К такому платью подошли бы украшения, но у нее только и было что шкатулка с какими-то побрякушками, завещанная госпожой Елизаветой. Она до сих пор ни разу даже не заглянула в нее. Шкатулка стояла на подзеркальнике рядом с головными щетками и флакончиком одеколона. На ее крышке переливалась перламутровая инкрустация с летящими журавлями.
Изнутри шкатулка была выложена красным бархатом и разделена на три отделения. В первом лежало ожерелье из коралловых бусин, совсем белых и мелких у застежки, постепенно переходящих в более крупные и насыщенные по цвету. В самом центре находились три больших ярко-красных бусины. Нечего было и думать, чтобы надеть кораллы к бирюзовому платью. Во втором отделении лежал широкий серебряный браслет, весь в завитках, украшенных кусочками бирюзы.
Элен тронула браслет указательным пальцем, но тут же отдернула руку – ее ударило током, да так, что проскочила голубоватая искра.
«Он не хочет, чтобы я его надевала сегодня, – по привычке подумала Элен. – Что ж, нет так нет». И она потянулась к золотому перстню с черным камнем. В завещании этот перстень был назван траурным. Круглый одинокий камень, вправленный в золото, изящная золотая веточка льнула к его поверхности. Горничная примерила кольцо, удивляясь, что размер подошёл тоненькому безымянному пальцу, и решила обновить его этим же вечером. Но если нельзя подобрать украшение к наряду, то можно наряд подобрать к украшению. Элен решительно вернула бирюзовое платье в шкаф, а на смену ему достала простое черное.
Когда в назначенный час раздался стук в дверь, все уже было готово. Комната освещалась лишь тремя свечами в медном подсвечнике. На столике, накрытом черной шелковой шалью, оставшейся от матери, стояла хрустальная бутылка с драгоценным джином, на тарелке желтел нарезанный лимон, а в плошке сверкали жирными боками черные маслины. Две круглые рюмки на низких ножках были уже наполнены. В одну из них Элен собственноручно всыпала растертую таблетку из пластиковой коробочки. Она не могла сказать, для чего это сделала, с самого утра ею двигала чужая воля. Но одно горничная знала твердо – «так нужно», не вдаваясь в подробности для чего, просто нужно и все. В глубине души она подозревала, что это некое любовное лекарство, которое заставит Берти пылать еще сильнее, потому что на свои собственные прелести она не очень рассчитывала.
– Открыто!
Берти застыл на пороге, во все глаза уставившись на Элен. В тусклом желтом освещении как нимб сверкали золотом ее волосы, оттеняемые черным платьем. Черный стол и комната, освещенная лишь тремя свечами, придавали траурную нотку их первому свиданию. Но маляр слышал, что у женщин бывают разные фантазии. У этой, как видно, фантазии были чисто кладбищенские, но не отказываться же от плотских утех только потому, что дама попалась со странностями. Поэтому он решительно шагнул в комнату и попытался заключить в объятия странную деву.

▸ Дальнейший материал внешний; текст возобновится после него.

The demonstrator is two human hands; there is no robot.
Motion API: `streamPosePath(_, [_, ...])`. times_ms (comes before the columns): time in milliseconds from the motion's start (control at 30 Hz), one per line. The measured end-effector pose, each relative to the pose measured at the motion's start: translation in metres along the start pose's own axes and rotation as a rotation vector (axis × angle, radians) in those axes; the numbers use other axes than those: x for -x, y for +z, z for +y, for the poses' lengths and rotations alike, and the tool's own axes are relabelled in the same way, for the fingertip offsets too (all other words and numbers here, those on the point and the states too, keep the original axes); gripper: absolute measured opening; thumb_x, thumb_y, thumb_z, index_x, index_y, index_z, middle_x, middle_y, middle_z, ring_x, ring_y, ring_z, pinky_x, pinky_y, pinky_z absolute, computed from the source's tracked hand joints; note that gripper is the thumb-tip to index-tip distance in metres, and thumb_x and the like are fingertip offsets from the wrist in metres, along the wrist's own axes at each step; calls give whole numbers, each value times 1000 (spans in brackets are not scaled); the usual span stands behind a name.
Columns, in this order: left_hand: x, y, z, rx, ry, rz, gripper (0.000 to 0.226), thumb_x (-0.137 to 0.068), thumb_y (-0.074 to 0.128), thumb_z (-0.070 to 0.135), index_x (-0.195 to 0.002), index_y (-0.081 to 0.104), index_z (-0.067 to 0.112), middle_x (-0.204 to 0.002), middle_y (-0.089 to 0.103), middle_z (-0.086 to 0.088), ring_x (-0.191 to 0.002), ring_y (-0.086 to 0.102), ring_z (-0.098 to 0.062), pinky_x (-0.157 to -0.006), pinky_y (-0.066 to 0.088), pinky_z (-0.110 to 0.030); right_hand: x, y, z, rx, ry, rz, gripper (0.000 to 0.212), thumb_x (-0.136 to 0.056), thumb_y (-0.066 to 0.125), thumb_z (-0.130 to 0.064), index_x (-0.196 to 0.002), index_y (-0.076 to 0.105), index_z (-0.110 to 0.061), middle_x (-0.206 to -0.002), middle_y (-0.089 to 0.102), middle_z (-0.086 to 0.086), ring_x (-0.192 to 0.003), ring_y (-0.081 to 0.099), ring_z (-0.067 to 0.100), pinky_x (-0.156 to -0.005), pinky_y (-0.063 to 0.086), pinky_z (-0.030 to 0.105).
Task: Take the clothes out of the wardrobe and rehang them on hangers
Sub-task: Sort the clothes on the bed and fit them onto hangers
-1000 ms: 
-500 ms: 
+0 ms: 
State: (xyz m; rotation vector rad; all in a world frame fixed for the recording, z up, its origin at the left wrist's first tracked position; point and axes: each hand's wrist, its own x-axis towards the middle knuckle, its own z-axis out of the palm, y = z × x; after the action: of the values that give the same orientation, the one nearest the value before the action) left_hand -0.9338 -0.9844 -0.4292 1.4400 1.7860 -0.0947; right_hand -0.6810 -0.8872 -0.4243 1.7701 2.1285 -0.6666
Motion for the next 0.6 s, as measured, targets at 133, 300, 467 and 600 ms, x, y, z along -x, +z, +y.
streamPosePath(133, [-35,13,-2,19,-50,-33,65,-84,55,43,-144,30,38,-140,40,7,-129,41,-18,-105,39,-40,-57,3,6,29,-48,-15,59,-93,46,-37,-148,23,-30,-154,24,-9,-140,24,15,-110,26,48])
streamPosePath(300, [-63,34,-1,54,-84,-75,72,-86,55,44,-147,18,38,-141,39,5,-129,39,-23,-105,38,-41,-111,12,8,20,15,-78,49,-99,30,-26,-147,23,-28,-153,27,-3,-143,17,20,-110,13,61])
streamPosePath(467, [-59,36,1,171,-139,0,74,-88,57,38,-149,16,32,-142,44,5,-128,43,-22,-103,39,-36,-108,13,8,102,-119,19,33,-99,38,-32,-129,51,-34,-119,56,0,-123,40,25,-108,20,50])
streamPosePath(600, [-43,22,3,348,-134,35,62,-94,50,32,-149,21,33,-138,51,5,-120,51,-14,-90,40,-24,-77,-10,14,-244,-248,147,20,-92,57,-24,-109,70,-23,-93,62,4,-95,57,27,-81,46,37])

Элен вывернулась из-под его руки и произнесла мелодичным голосом:
– Сначала нужно выпить. А потом будет долгая-долгая ночь, полная неги и любви.
Фразу о «неге и любви» она вычитала в одном из любовных романов, которыми очень увлекалась в последнее время. Она протянула кавалеру рюмку.
Берти одним махом проглотил содержимое и закусил маслиной.
– Ну и джин, – удивился он, – забористый. И как его только богачи пьют?
Он попытался встать со стула, чтобы тотчас же доказать девице свою любовь, но ноги почему-то не держали, и перед глазами стоял туман – пламя свечей расплывалось желтыми пятнами с двумя острыми лучиками на каждом. А потом и лучики погасли. Берти сполз на ковровое покрытие и сразу же захрапел, вытянувшись во весь свой могучий рост. Испуганная Элен участливо склонилась над ним, но в ответ услышала храп, что возмутило ее до глубины души. Она несколько раз пнула его носком черной туфельки, злорадно представляя, какие синяки он обнаружит наутро, и проронила:
– Ах ты, черт. Спит ведь.
Горничная уже забыла, как ведомая неизвестной силой, сама же насыпала таинственный порошок в питье. Да полно, она ли это была? Сказать по правде, она даже не помнила, откуда в комнате взялся джин и все прочее, хотя не испытывала и удивления. Реальность словно вымывалась из ее сознания, а каждое новое событие не задерживалось в памяти, проходя перед глазами и исчезая без следа. Такова была цена приобретенной свободы. Ее болезнь сдерживал лишь один стержень – забота о вещах. И теперь, сокрушив эту единственную преграду, болезнь завоевывала ее сознание, сметая на своем пути все, что составляет основу человеческой личности.